**TASK GOAL**
Would you please transcribe, exactly as written, the lines of the entries below starting at the one that holds "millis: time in" and ending at the one that holds "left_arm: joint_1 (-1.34", both included?

(Beginning of RECORDED INFORMATION)

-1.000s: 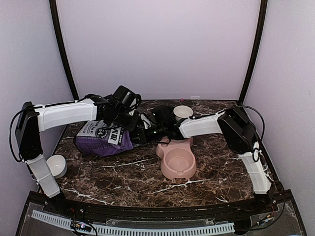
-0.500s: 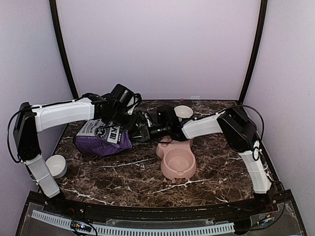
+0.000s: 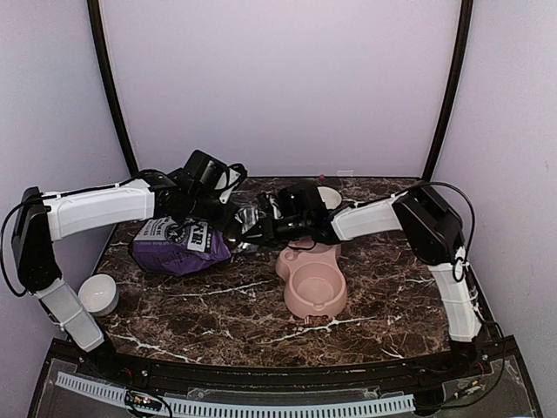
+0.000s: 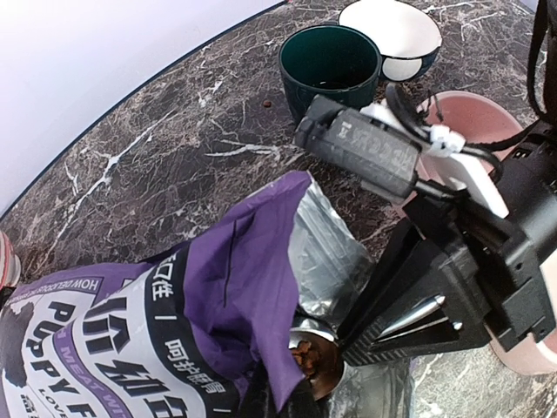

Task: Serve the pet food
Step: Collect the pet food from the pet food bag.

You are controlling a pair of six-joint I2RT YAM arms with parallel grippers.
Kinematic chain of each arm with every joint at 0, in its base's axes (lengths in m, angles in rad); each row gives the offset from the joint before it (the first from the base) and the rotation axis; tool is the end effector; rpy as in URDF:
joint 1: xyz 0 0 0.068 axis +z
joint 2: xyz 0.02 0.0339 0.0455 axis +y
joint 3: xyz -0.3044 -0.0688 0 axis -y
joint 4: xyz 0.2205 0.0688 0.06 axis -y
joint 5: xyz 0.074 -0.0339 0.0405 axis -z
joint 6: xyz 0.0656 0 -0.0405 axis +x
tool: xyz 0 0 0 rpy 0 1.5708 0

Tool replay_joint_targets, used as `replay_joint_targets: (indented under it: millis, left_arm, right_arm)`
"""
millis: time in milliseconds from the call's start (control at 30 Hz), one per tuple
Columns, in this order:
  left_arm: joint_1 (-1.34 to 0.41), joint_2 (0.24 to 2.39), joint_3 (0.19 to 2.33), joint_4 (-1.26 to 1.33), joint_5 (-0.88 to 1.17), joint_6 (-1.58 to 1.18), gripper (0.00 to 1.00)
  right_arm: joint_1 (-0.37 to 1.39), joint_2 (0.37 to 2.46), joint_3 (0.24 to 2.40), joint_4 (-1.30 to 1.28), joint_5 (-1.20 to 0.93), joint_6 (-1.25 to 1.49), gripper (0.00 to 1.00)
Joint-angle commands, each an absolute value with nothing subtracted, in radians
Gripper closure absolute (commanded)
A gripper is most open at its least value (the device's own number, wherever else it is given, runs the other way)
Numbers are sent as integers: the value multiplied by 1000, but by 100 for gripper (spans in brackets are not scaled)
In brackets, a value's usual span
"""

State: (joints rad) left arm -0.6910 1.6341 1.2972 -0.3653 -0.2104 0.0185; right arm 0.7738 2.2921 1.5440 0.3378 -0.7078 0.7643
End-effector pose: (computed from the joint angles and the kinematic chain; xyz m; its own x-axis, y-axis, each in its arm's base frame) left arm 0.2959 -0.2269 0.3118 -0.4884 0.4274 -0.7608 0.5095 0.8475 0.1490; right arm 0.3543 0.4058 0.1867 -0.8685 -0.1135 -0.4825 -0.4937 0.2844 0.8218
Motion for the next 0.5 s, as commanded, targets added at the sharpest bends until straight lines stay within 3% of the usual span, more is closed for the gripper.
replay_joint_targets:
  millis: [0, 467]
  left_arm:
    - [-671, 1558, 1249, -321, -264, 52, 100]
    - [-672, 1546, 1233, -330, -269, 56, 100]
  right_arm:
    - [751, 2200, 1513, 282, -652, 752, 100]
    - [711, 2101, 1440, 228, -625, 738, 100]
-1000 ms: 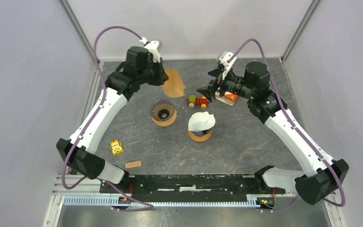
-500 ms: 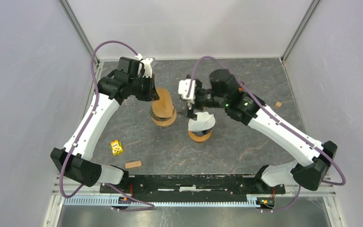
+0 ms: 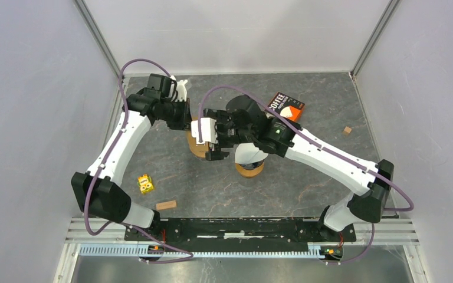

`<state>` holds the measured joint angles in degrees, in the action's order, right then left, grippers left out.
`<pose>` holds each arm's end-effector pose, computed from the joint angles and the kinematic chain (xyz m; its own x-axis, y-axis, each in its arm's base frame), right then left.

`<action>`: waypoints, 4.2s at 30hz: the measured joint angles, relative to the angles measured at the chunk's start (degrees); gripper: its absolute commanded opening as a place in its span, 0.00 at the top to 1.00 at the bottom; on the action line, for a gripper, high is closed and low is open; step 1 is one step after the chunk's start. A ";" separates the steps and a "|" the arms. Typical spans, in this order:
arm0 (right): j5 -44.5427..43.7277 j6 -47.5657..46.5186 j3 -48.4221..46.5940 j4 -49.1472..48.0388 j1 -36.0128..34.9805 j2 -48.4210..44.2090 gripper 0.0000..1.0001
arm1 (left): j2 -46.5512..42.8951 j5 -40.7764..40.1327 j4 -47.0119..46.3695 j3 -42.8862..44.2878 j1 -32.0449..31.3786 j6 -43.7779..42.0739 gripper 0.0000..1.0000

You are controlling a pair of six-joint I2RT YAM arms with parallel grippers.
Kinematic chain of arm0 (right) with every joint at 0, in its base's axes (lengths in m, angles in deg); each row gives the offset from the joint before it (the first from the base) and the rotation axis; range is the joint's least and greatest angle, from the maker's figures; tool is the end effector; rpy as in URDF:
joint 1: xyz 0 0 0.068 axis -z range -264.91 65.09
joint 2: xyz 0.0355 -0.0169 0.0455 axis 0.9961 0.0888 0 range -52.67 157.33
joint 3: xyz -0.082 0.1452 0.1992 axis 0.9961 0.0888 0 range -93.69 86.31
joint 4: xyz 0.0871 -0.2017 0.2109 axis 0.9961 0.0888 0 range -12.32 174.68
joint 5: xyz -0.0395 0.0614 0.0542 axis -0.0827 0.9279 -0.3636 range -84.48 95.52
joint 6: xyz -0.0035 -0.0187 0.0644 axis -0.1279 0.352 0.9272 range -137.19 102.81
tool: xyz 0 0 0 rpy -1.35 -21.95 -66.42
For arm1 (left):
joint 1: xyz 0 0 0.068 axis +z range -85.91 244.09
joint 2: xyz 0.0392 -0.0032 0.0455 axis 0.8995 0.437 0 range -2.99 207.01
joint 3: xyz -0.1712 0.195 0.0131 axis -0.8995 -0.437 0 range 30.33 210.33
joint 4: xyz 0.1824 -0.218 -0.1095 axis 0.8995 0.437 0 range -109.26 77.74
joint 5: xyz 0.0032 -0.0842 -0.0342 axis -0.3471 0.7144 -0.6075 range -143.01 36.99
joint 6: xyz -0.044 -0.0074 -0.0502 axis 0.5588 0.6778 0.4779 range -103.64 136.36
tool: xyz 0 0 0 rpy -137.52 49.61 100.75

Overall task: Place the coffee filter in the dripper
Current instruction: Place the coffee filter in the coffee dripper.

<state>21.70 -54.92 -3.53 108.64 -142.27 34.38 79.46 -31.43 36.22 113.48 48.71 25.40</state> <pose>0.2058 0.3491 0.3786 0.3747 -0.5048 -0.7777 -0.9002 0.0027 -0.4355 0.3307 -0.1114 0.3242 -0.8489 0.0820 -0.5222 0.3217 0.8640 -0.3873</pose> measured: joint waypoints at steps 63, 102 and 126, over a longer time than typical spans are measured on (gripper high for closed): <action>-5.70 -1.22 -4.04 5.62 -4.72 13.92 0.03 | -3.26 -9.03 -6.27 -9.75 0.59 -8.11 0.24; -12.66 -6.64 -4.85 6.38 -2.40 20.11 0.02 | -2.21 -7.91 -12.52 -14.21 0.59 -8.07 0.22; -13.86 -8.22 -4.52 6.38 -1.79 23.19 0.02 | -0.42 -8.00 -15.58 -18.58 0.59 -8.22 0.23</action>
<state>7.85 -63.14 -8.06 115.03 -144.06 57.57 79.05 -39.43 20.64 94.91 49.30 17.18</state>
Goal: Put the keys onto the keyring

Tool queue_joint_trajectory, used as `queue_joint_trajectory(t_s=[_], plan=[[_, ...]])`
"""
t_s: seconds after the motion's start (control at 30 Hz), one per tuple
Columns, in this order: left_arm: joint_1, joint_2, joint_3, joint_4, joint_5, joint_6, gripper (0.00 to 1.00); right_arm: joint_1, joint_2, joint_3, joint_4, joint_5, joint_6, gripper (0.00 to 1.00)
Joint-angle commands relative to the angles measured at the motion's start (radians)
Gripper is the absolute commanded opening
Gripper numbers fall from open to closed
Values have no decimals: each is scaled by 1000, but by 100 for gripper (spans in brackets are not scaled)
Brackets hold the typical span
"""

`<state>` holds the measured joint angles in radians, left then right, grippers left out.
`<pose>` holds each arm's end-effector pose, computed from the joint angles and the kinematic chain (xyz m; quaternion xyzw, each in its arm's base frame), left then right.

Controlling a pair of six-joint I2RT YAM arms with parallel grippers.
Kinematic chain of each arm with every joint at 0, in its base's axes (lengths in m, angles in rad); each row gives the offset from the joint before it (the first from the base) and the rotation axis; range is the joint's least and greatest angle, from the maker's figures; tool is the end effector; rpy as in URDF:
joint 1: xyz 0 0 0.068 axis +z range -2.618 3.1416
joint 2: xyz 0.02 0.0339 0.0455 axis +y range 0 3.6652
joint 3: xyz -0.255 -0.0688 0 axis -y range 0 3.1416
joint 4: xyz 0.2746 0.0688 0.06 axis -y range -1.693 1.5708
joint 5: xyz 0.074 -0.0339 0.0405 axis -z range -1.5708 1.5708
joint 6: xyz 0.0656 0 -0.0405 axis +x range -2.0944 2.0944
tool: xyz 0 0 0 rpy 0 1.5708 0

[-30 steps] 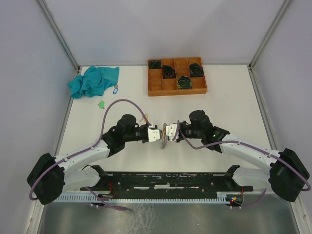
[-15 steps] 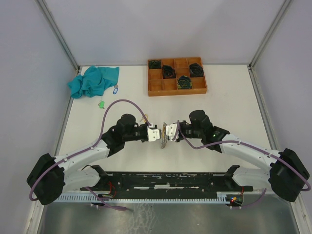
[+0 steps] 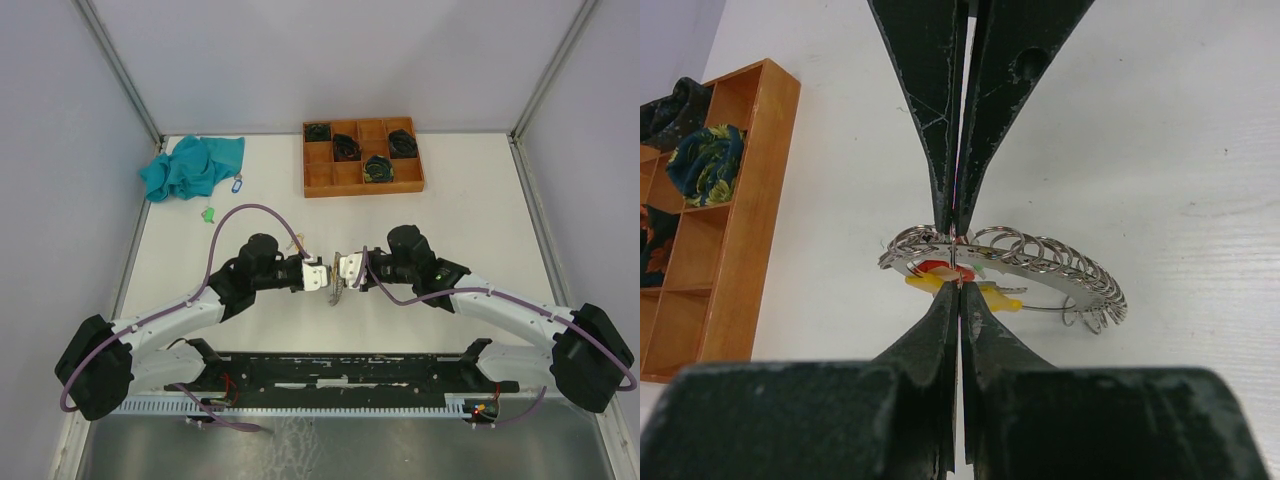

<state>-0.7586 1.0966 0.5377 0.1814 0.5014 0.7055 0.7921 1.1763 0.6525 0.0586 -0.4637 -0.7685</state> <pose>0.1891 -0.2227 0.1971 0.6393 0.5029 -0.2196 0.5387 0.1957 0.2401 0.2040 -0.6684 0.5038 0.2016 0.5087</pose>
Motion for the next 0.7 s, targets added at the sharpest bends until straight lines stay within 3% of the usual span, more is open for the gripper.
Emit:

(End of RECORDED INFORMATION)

**RESULT**
millis: time in milliseconds from the call's start (control at 30 Hz), one per tuple
Columns, in this order:
  left_arm: joint_1 (-1.34 to 0.41), joint_2 (0.24 to 2.39), joint_3 (0.19 to 2.33), joint_4 (-1.26 to 1.33), joint_5 (-0.88 to 1.17), joint_6 (-1.58 to 1.18), gripper (0.00 to 1.00)

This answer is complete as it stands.